Apple’s strong privacy stance is costing it the artificial intelligence (AI) race – but onboard AI chips can help it come back
by Ahmed Khalil, Lux Research
Apple is notoriously regarded as being well behind other technology powerhouses, such as Google, Amazon, Facebook, and NVIDIA, when it comes to artificial intelligence (AI). This struggle is in part due to the company’s inability to attract top talent in the machine learning space, who opt to work for players in the space who are more vocal about their AI efforts. These more vocal players have open-sourced their proprietary deep learning libraries in order to excite developers about their companies’ AI efforts; Google has released TensorFlow, Amazon has released DSSTNE, NVIDIA has released cuDNN, and Facebook has released a set of extension modules for Torch. Apple has realized this and has made an active effort to revamp its AI initiative in the past year through a series of acquisitions of startups dealing in the space, including Perceptio, VocalIQ, Emotient, Turi, and, most recently, Tuplejump.
Additionally, in an effort to appease developers and mobilize its public AI efforts, Apple has introduced new machine learning tools to developers. For instance, the company has opted to keep Tuplejump’s FileDB project as an open-source platform. The FileDB project, which was Apple’s primary interest in the startup, is an open-source distributed columnar database with machine learning capabilities that serves to help analyze complex streaming data. Apple also recently released an API for Siri that allows developers to integrate Siri’s natural language processing (NLP) capabilities into third-party applications. The company has also released basic neural network subroutines (BNNs), a collection of functions that allow developers to implement and run neural networks in their applications. The inherent shortcoming in BNNs, and why the term “basic” was used to describe the technology, is that Apple does not provide a way to train the neural networks, but rather only use already-trained networks. This is almost certainly due to the massive computational costs of training neural networks.
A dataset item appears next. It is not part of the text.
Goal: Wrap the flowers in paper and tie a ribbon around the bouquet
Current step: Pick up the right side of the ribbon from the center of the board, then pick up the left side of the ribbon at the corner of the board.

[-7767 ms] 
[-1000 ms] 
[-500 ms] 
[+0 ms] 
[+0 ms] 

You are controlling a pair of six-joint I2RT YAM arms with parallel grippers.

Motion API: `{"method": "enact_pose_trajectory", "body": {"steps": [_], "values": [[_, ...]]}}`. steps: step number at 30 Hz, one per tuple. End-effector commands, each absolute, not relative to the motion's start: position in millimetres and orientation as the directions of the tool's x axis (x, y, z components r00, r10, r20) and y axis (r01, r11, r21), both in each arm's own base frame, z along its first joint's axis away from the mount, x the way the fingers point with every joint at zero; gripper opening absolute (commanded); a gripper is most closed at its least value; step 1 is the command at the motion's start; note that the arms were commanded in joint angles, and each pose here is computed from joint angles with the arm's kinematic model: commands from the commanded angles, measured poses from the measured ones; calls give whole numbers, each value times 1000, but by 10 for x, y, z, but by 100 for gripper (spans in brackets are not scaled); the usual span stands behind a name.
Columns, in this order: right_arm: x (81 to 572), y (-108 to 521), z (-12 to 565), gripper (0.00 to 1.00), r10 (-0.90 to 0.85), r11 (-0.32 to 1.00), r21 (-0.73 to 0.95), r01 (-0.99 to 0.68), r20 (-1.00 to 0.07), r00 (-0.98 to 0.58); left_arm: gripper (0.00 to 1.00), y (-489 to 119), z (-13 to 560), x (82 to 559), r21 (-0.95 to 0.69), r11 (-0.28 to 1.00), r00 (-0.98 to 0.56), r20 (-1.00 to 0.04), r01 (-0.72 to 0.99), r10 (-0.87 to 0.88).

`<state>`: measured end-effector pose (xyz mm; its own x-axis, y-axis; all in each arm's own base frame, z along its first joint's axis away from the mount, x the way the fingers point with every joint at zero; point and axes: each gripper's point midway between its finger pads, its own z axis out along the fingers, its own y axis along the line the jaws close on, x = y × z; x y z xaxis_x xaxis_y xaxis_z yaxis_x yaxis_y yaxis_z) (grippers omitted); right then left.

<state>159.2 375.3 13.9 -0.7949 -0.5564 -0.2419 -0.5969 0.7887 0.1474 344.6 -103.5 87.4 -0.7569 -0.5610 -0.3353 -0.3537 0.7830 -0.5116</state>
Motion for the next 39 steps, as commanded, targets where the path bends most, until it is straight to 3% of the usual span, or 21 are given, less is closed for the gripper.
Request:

But the issue of privacy concerns is perhaps an even more pressing obstacle preventing Apple’s AI efforts from flourishing. The company prides itself on protecting user privacy using end-to-end encryption and has stated that it aims to keep as much computation involving private information on personal devices rather than on the cloud. To this end, the company has begun investigating the use of differential privacy, which would allow the company to glean insights from large datasets without compromising the data of any single user. However, research into this solution is relatively young, and there are obvious advantages to having user-specific information at hand, as Google and Facebook easily demonstrate. One startup that might help these efforts along, however, is Snips, a startup that assembles digital profiles for users while keeping personal information as private as possible; all of the processing of personal information is performed either locally on the device, or using secure computation techniques, such as the aforementioned differential privacy.
Moreover, Apple’s desire to enable deep learning on devices without having to handle private information on its servers leads to a natural consideration of using AI accelerators to perform deep learning computations on embedded systems. Deep learning on embedded systems is an area that has been gaining much traction among technology giants. IBM recently announced that its “TrueNorth brain-inspired computer chip can efficiently implement inference with deep networks that approach state-of-the-art accuracy on several vision and speech datasets.” There are a number of others who are also investigating this idea. For example, Intel recently acquired Movidius, a startup known for developing low-power vision processing units (VPUs) that are equipped with a deep learning software framework. Movidius is notable for its involvement in Google’s Project Tango, in which it was responsible for empowering smartphones with the ability to perform image-recognition tasks using deep learning directly on the device.
If Apple is intent on maintaining its strict policy of ensuring user privacy while also propelling its deep learning efforts forward, the logical solution seems to be the acquisition of a startup that deals with developing processors that allow deep learning computations to be performed locally on compute-constrained devices. Given its string of acquisitions in the space during the past year this, indeed, is almost a certainty as the company advances its AI initiative in the coming year. This is especially true since Apple has shown interest in entering the race to develop a self-driving car, and developing deep learning on an embedded system would go hand-in-hand with these efforts; NVIDIA has already deployed its Drive PX 2 platform, and Intel is most likely looking to leverage the newly acquired Movidius to develop its own self-driving platform. Startups to keep on the lookout for include KnuEdge, Teradeep, and Pilot AI Labs, which are working on implementing deep learning on embedded systems. There are also a number of research institutions, such as the University of Rochester and UCLA, developing solutions in this area that may also be of interest.